_EXERCISE_
From the line with "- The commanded" to the line with "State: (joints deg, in", retype every line exactly, including those two, and leave out the rest of the data below.

_GIVEN MATERIAL_

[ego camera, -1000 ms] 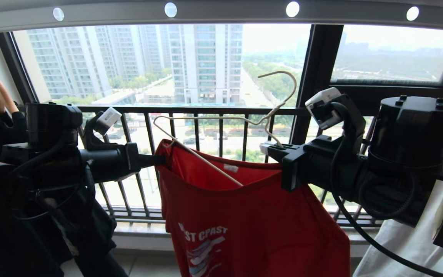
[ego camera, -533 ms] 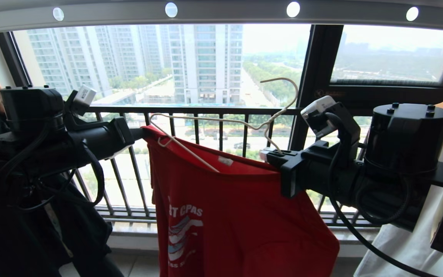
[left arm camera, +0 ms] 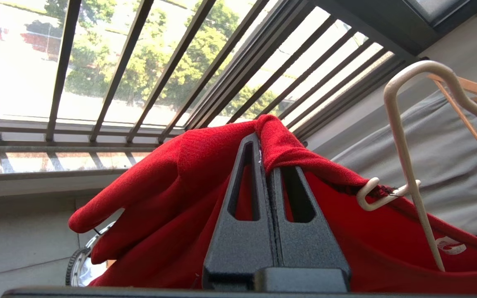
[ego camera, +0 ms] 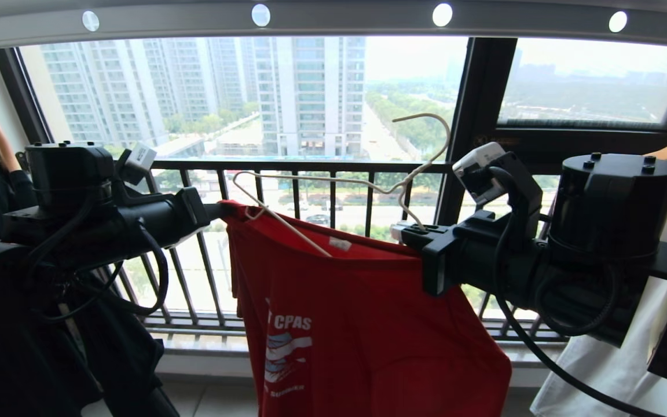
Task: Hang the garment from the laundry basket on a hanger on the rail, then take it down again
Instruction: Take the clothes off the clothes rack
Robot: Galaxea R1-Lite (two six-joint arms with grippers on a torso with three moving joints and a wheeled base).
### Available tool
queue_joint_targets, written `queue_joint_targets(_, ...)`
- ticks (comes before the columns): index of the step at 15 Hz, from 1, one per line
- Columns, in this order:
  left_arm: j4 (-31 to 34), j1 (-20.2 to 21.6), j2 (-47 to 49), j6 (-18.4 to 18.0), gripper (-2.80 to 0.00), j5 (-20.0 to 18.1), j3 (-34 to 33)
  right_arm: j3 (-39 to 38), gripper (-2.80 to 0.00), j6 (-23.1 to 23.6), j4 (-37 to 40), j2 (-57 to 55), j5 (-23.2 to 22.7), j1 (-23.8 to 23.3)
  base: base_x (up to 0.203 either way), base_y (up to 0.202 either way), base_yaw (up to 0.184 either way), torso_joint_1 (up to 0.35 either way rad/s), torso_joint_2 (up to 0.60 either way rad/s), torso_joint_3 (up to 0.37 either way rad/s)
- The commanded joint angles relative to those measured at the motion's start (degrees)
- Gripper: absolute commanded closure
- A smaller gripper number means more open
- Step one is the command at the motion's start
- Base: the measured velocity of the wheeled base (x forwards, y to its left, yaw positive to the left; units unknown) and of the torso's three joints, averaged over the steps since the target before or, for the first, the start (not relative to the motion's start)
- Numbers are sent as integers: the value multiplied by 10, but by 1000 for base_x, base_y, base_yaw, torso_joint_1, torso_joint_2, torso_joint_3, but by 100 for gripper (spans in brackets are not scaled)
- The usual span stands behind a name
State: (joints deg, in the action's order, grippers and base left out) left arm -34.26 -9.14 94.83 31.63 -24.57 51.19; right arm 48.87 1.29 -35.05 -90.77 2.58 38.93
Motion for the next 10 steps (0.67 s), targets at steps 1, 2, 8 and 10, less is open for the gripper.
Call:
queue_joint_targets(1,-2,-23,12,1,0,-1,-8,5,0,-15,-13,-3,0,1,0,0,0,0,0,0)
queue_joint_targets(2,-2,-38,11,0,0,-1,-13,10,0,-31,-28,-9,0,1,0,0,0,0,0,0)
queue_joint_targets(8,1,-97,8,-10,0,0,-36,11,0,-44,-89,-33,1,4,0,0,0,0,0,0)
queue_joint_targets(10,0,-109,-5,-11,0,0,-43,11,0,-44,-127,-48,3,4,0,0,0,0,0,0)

_TASK OUTPUT_
- The commanded joint angles relative to those measured at the motion's start (degrees)
- Gripper: absolute commanded closure
- A smaller gripper number means more open
- Step one is the command at the motion's start
- Base: the measured velocity of the wheeled base (x forwards, y to its left, yaw positive to the left; units unknown) and of the torso's three joints, averaged over the steps since the target before or, for the first, the start (not relative to the motion's start)
- Numbers are sent as integers: the value multiplied by 10, but by 1000 for base_x, base_y, base_yaw, torso_joint_1, torso_joint_2, torso_joint_3, but by 100 for gripper (spans in brackets are not scaled)
- The usual span stands behind a name
State: (joints deg, in the action's order, grippers and base left out) left arm -34.26 -9.14 94.83 31.63 -24.57 51.19; right arm 48.87 1.29 -35.05 -90.77 2.58 38.93

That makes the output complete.